PROMPT: Please set down exactly the lines of the listing below from the line containing "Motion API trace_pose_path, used" through the line containing "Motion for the", both lines included, leaving out all other lines.

BEGIN DATASET EXCERPT

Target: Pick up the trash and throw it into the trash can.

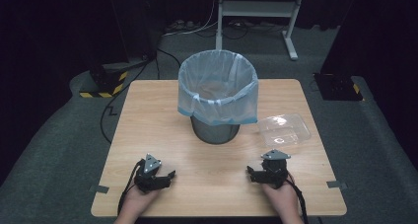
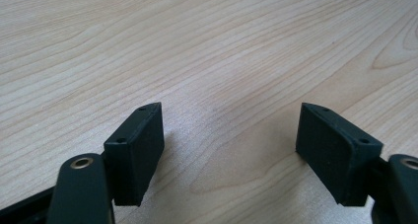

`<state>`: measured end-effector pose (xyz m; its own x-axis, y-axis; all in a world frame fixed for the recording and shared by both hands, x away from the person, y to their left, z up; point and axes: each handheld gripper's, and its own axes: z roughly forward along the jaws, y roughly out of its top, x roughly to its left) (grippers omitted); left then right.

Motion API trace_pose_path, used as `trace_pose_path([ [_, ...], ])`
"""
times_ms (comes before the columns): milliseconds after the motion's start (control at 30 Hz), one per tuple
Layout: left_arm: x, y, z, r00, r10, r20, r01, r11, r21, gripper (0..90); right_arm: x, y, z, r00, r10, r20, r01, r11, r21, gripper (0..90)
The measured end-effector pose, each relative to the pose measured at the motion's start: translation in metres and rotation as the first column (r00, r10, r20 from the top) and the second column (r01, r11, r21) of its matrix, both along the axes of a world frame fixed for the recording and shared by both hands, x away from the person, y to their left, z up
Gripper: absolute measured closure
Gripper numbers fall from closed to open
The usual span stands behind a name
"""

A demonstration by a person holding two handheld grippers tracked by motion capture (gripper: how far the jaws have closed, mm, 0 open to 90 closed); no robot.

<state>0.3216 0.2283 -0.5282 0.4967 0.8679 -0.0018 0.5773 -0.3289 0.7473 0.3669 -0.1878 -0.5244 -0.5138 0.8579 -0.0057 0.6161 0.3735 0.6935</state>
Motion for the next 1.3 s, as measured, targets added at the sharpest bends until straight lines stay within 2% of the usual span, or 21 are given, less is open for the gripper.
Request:
trace_pose_path([
  [267,0.000,0.000,0.000,1.0000,0.005,0.002,-0.005,1.0000,-0.006,26.3,0.000,0.000,-0.001,0.9999,-0.009,0.009,0.009,1.000,0.000,9.8],
  [300,0.000,0.000,0.000,1.0000,0.005,0.002,-0.004,1.0000,-0.006,26.3,-0.002,-0.002,0.000,0.9999,0.002,0.013,-0.002,1.000,-0.001,17.4],
  [367,0.000,0.000,0.000,1.0000,0.005,0.001,-0.005,1.0000,-0.007,26.3,-0.004,-0.004,0.002,0.9998,-0.003,0.019,0.003,1.000,0.007,22.3],
  [433,0.001,0.000,0.000,1.0000,0.005,0.003,-0.005,0.9999,-0.009,26.3,-0.009,-0.009,0.011,0.9976,-0.009,0.068,0.007,1.000,0.026,23.1],
  [467,0.002,-0.001,0.000,1.0000,0.007,0.001,-0.007,0.9999,-0.010,26.3,-0.011,-0.019,0.026,0.9923,-0.029,0.121,0.023,0.999,0.050,28.9],
  [500,0.002,-0.001,0.000,0.9999,0.011,0.002,-0.010,0.9999,-0.009,26.3,-0.011,-0.019,0.026,0.9923,-0.029,0.121,0.023,0.999,0.050,28.9],
  [533,0.002,-0.001,0.000,1.0000,0.009,0.002,-0.009,0.9999,-0.007,26.3,-0.007,-0.032,0.037,0.9838,-0.055,0.171,0.043,0.996,0.073,30.5],
  [600,0.002,-0.001,0.000,0.9999,0.012,0.002,-0.012,0.9999,-0.009,26.4,-0.004,-0.037,0.041,0.9826,-0.069,0.172,0.059,0.996,0.067,31.0],
  [700,0.002,0.000,0.000,1.0000,0.007,0.001,-0.007,0.9999,-0.008,26.5,0.024,-0.069,0.057,0.9744,-0.148,0.169,0.139,0.988,0.064,33.6],
  [733,0.002,0.000,0.000,1.0000,0.007,0.001,-0.007,0.9999,-0.008,26.5,0.024,-0.069,0.057,0.9744,-0.148,0.169,0.139,0.988,0.064,33.6],
  [833,0.002,0.000,0.000,1.0000,0.005,-0.002,-0.005,1.0000,-0.008,26.5,0.045,-0.085,0.063,0.9683,-0.195,0.156,0.188,0.980,0.056,34.3],
  [867,0.002,0.000,0.000,1.0000,0.002,-0.002,-0.002,1.0000,-0.008,26.4,0.062,-0.096,0.066,0.9555,-0.245,0.164,0.240,0.969,0.050,34.7],
  [933,0.002,0.000,0.000,1.0000,0.001,-0.002,-0.001,1.0000,-0.009,26.4,0.070,-0.100,0.066,0.9506,-0.268,0.157,0.263,0.963,0.049,34.6],
  [1000,0.002,0.000,0.000,1.0000,0.001,-0.002,-0.001,1.0000,-0.010,26.4,0.089,-0.112,0.065,0.9344,-0.321,0.154,0.319,0.947,0.039,33.6],
  [1033,0.002,0.000,0.000,1.0000,0.001,-0.002,-0.001,1.0000,-0.010,26.4,0.089,-0.112,0.065,0.9344,-0.321,0.154,0.319,0.947,0.039,33.6],
  [1067,0.002,0.000,0.000,1.0000,0.002,0.000,-0.002,0.9999,-0.011,26.4,0.098,-0.118,0.062,0.9227,-0.349,0.164,0.344,0.937,0.057,33.6],
  [1100,0.002,0.000,0.000,1.0000,0.002,0.000,-0.002,0.9999,-0.010,26.4,0.101,-0.122,0.061,0.9201,-0.361,0.152,0.353,0.932,0.079,33.5],
  [1200,0.002,0.000,0.000,1.0000,0.002,0.000,-0.002,0.9999,-0.010,26.4,0.107,-0.126,0.054,0.9190,-0.373,0.129,0.365,0.928,0.080,33.2],
  [1233,0.002,0.000,0.000,1.0000,0.002,0.000,-0.002,0.9999,-0.010,26.4,0.110,-0.128,0.050,0.9248,-0.364,0.110,0.357,0.931,0.078,31.3],
  [1267,0.002,0.000,0.000,1.0000,0.002,0.000,-0.002,0.9999,-0.010,26.4,0.110,-0.130,0.049,0.9261,-0.370,0.075,0.359,0.925,0.129,32.2],
  [1300,0.002,0.000,0.000,1.0000,0.002,0.000,-0.002,0.9999,-0.010,26.4,0.110,-0.130,0.049,0.9328,-0.357,0.051,0.345,0.925,0.163,34.9],
])
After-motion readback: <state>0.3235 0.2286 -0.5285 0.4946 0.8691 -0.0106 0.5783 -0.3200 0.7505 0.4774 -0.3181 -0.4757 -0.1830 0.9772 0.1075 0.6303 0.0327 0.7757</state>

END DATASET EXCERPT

RESULT OF THE EXERCISE:
Motion API trace_pose_path, used as `trace_pose_path([ [_, ...], ])`
"""
times_ms (comes before the columns): milliseconds after the motion's start (control at 30 Hz), one per tuple
Layout: left_arm: x, y, z, r00, r10, r20, r01, r11, r21, gripper (0..90); right_arm: x, y, z, r00, r10, r20, r01, r11, r21, gripper (0..90)
The measured end-effector pose, each relative to the pose measured at the motion's start: translation in metres and rotation as the first column (r00, r10, r20 from the top) and the second column (r01, r11, r21) of its matrix, both along the axes of a world frame fixed for the recording and shared by both hands, x away from the person, y to their left, z up
Gripper: absolute measured closure
Gripper numbers fall from closed to open
The usual span stands behind a name
"""

A demonstration by a person holding two handheld grippers tracked by motion capture (gripper: how far the jaws have closed, mm, 0 open to 90 closed); no robot.

<state>0.3216 0.2283 -0.5282 0.4967 0.8679 -0.0018 0.5773 -0.3289 0.7473 0.3669 -0.1878 -0.5244 -0.5138 0.8579 -0.0057 0.6161 0.3735 0.6935</state>
Motion for the next 1.3 s, as measured, targets added at the sharpest bends until straight lines stay within 2% of the usual span, or 21 are given, less is open for the gripper.

Nothing remains to be done in this exercise.